# Problem requirements
Identify and pull out each line of the entries in which "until" occurs.

# Input
☆ ☆ ☆ ☆ ☆

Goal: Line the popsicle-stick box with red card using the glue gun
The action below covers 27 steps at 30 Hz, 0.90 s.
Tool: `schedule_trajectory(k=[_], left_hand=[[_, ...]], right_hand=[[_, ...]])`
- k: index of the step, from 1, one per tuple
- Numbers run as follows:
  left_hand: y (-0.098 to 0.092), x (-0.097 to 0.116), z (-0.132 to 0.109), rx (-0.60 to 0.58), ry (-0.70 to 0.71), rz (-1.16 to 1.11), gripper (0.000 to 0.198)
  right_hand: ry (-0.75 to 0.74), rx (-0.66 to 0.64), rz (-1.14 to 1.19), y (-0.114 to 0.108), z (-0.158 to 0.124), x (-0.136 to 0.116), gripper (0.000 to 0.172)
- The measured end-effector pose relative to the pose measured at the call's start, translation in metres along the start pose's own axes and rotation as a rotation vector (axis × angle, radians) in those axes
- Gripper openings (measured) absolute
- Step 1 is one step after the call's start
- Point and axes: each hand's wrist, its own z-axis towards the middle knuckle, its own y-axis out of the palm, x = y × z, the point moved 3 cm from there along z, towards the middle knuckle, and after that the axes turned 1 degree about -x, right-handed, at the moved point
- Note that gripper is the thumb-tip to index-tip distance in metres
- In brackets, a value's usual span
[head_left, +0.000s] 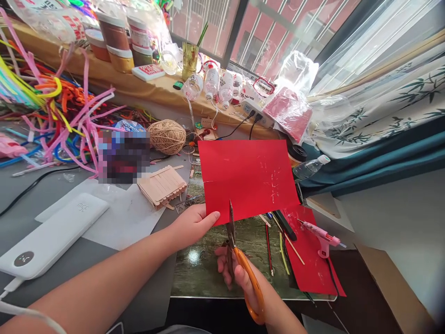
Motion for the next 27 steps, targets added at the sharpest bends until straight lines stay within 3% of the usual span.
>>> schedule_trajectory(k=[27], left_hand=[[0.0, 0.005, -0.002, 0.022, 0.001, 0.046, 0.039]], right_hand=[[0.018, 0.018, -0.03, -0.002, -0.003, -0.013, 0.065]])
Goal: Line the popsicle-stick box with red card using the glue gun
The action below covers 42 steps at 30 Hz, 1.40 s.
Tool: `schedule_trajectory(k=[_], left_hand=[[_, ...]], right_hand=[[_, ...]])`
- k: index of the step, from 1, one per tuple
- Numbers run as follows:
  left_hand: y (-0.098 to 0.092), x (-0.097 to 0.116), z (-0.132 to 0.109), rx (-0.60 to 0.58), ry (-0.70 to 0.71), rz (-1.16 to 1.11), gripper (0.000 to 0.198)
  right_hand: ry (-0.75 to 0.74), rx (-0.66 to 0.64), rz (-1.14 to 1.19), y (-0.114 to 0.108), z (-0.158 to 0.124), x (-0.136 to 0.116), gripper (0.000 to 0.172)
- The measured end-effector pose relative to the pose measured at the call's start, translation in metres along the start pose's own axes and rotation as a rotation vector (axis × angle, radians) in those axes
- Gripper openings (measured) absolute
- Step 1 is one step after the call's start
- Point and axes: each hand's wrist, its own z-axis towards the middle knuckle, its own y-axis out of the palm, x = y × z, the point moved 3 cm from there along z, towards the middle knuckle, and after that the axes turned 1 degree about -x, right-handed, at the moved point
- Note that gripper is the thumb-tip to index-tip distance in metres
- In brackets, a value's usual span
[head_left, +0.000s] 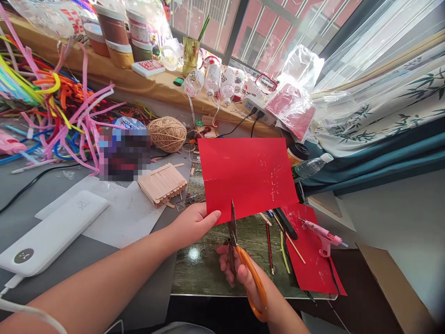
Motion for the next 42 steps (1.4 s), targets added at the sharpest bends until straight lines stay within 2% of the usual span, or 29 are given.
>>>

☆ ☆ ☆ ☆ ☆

# Solution to this problem
Motion for the next 27 steps, targets added at the sharpest bends until straight lines stay within 3% of the usual span.
Motion for the next 42 steps (1.4 s), targets added at the sharpest bends until straight lines stay within 2% of the usual span, or 29 are given.

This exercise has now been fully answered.